[PATCH v3 00/12] mm/gup: Unify hugetlb, part 2
Christophe Leroy
christophe.leroy at csgroup.eu
Mon Mar 25 07:56:41 PDT 2024
Le 21/03/2024 à 23:07, peterx at redhat.com a écrit :
> From: Peter Xu <peterx at redhat.com>
>
> v3:
> - Rebased to latest mm-unstalbe (a824831a082f, of March 21th)
> - Dropped patch to introduce pmd_thp_or_huge(), replace such uses (and also
> pXd_huge() users) with pXd_leaf() [Jason]
> - Add a comment for CONFIG_PGTABLE_HAS_HUGE_LEAVES [Jason]
> - Use IS_ENABLED() in follow_huge_pud() [Jason]

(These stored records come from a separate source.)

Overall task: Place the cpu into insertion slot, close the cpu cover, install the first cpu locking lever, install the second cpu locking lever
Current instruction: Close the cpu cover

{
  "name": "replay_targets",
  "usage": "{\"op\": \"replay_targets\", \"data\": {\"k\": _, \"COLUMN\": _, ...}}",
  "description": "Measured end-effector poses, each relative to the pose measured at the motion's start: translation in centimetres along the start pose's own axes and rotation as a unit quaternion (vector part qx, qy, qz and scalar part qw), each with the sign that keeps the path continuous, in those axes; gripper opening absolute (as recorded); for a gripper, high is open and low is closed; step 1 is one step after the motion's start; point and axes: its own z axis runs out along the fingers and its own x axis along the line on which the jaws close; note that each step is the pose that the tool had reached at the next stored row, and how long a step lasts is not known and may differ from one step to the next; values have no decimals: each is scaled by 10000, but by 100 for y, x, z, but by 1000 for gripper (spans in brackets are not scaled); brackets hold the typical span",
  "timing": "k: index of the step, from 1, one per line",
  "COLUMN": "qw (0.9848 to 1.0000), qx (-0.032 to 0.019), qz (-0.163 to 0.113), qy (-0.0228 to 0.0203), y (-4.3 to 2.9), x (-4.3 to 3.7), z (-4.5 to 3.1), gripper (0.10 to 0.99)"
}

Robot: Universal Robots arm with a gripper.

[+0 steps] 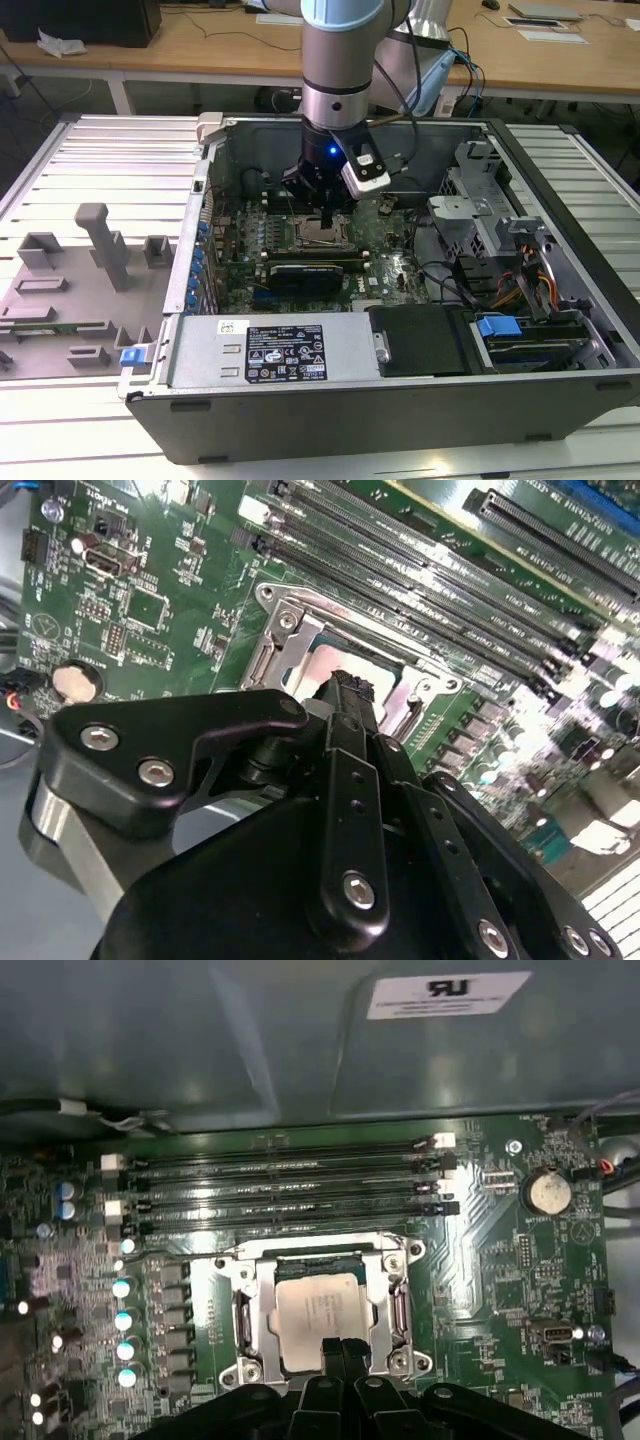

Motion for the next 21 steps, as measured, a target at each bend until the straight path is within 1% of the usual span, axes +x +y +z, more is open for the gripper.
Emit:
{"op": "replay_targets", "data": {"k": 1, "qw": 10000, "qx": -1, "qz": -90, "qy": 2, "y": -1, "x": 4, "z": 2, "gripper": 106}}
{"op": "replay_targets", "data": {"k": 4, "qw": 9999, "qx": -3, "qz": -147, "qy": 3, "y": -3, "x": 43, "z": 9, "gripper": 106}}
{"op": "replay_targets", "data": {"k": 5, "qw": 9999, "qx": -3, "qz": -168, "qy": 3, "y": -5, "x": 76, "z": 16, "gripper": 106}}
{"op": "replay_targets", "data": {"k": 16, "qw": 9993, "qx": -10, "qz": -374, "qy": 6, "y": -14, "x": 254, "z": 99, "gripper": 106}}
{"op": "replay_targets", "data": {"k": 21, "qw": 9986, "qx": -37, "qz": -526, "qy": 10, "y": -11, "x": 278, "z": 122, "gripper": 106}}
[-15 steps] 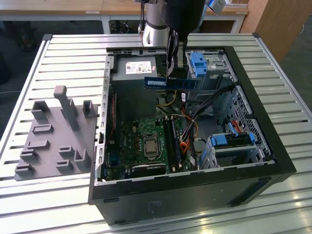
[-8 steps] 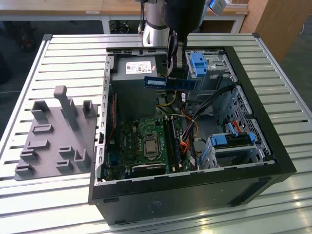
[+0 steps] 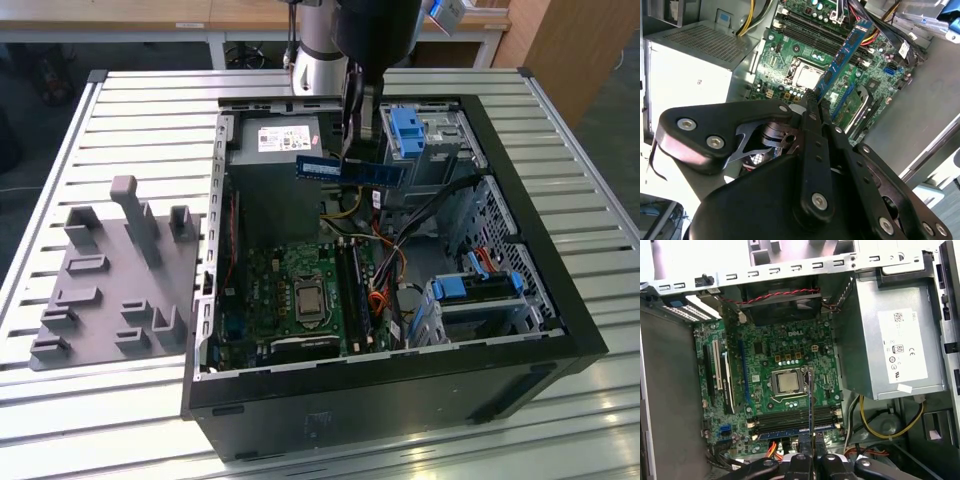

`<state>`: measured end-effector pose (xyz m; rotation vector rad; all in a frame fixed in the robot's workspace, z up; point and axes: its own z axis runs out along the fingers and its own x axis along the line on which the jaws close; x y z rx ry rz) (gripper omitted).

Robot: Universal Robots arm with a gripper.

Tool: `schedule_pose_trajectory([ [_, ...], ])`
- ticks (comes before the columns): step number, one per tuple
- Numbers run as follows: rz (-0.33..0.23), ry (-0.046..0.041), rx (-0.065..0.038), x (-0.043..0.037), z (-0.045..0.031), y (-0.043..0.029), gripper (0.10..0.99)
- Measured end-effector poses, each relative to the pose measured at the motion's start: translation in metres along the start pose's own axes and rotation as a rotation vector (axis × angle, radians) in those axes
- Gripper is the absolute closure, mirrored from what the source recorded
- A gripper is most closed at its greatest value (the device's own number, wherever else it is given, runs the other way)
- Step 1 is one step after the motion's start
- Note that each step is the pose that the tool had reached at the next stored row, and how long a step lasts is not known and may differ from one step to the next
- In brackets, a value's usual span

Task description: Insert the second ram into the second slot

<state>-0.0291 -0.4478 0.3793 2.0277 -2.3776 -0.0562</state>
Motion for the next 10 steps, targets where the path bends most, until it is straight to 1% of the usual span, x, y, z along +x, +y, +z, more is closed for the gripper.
schedule_pose_trajectory([
  [10, 0.042, -0.0016, 0.0, 0.0, 0.0002, 0.0, 0.949],
])
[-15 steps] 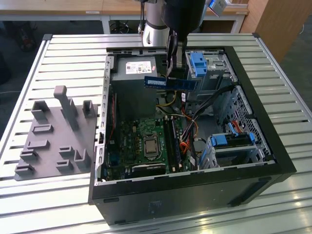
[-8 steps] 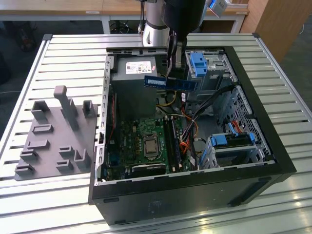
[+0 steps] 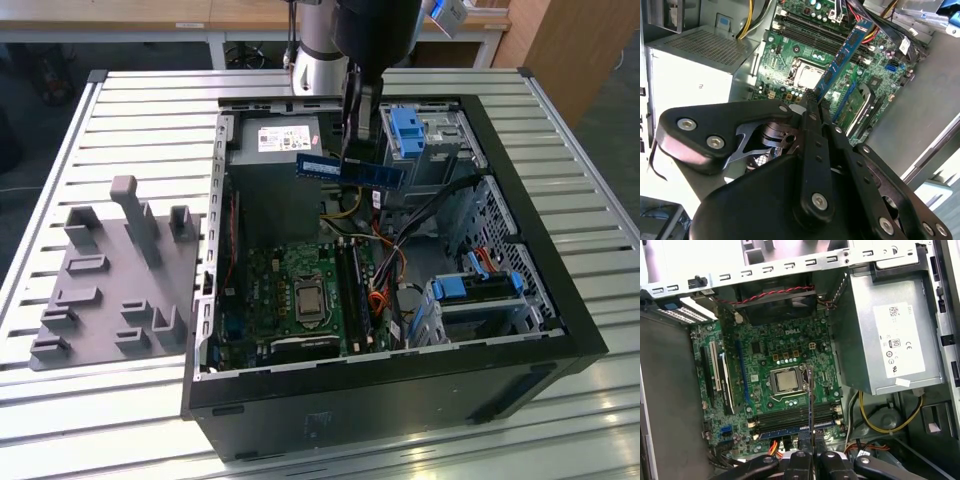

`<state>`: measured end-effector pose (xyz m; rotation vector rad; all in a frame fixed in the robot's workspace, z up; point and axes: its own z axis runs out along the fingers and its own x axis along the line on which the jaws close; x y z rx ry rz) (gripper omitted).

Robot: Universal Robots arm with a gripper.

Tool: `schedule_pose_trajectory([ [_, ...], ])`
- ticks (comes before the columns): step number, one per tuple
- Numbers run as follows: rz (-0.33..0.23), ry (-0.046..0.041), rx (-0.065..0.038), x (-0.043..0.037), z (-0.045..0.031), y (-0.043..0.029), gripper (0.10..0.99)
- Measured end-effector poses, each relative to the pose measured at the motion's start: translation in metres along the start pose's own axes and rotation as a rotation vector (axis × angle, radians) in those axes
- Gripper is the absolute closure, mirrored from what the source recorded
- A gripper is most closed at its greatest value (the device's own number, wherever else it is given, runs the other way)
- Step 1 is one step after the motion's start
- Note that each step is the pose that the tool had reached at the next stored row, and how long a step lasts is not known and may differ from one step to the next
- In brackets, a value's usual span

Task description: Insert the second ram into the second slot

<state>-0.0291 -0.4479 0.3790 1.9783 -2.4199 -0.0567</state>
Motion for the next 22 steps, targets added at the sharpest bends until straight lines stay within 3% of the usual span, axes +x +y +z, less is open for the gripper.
schedule_pose_trajectory([
  [22, 0.093, -0.0036, 0.001, 0.0, 0.0004, 0.0, 0.949],
])
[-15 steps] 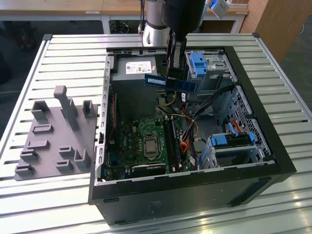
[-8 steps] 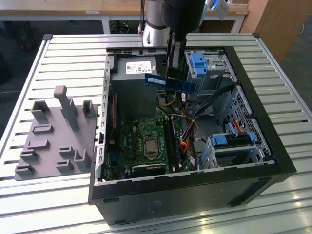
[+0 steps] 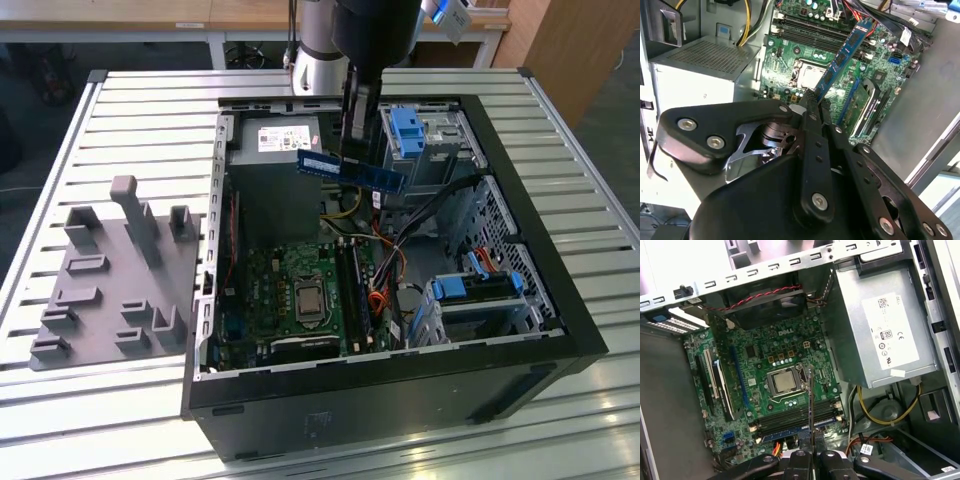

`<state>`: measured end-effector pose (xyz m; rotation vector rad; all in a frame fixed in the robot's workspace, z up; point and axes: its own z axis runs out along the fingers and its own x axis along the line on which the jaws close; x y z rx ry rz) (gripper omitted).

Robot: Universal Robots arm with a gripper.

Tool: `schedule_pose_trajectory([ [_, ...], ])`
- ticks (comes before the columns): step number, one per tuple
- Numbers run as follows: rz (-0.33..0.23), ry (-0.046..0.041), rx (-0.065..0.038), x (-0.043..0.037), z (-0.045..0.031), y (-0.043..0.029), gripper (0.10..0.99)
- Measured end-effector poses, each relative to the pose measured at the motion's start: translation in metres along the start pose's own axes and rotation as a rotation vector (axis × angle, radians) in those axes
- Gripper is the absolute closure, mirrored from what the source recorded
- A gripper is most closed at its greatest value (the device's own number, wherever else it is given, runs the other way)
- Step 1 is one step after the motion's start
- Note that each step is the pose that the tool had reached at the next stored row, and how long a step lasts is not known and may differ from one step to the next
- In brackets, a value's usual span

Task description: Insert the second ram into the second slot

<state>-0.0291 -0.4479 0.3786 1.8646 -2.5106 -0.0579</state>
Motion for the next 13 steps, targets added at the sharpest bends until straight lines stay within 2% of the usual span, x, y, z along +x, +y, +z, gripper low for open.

> - Remove redundant none pud check in follow_pud_mask() [Jason]
>
> rfc: https://lore.kernel.org/r/20231116012908.392077-1-peterx@redhat.com
> v1: https://lore.kernel.org/r/20231219075538.414708-1-peterx@redhat.com
> v2: https://lore.kernel.org/r/20240103091423.400294-1-peterx@redhat.com
>
> The series removes the hugetlb slow gup path after a previous refactor work
> [1], so that slow gup now uses the exact same path to process all kinds of
> memory including hugetlb.
>
> For the long term, we may want to remove most, if not all, call sites of
> huge_pte_offset(). It'll be ideal if that API can be completely dropped
> from arch hugetlb API. This series is one small step towards merging
> hugetlb specific codes into generic mm paths. From that POV, this series
> removes one reference to huge_pte_offset() out of many others.
>
> One goal of such a route is that we can reconsider merging hugetlb features
> like High Granularity Mapping (HGM). It was not accepted in the past
> because it may add lots of hugetlb specific codes and make the mm code even
> harder to maintain. With a merged codeset, features like HGM can hopefully
> share some code with THP, legacy (PMD+) or modern (continuous PTEs).
>
> To make it work, the generic slow gup code will need to at least understand
> hugepd, which is already done like so in fast-gup. Due to the specialty of
> hugepd to be software-only solution (no hardware recognizes the hugepd
> format, so it's purely artificial structures), there's chance we can merge
> some or all hugepd formats with cont_pte in the future. That question is
> yet unsettled from Power side to have an acknowledgement. As of now for
> this series, I kept the hugepd handling because we may still need to do so
> before getting a clearer picture of the future of hugepd. The other reason
> is simply that we did it already for fast-gup and most codes are still
> around to be reused. It'll make more sense to keep slow/fast gup behave
> the same before a decision is made to remove hugepd.
>
It is not true that hugepd is a software-only solution. Powerpc 8xx HW
matches the hugepd topology for 8M pages.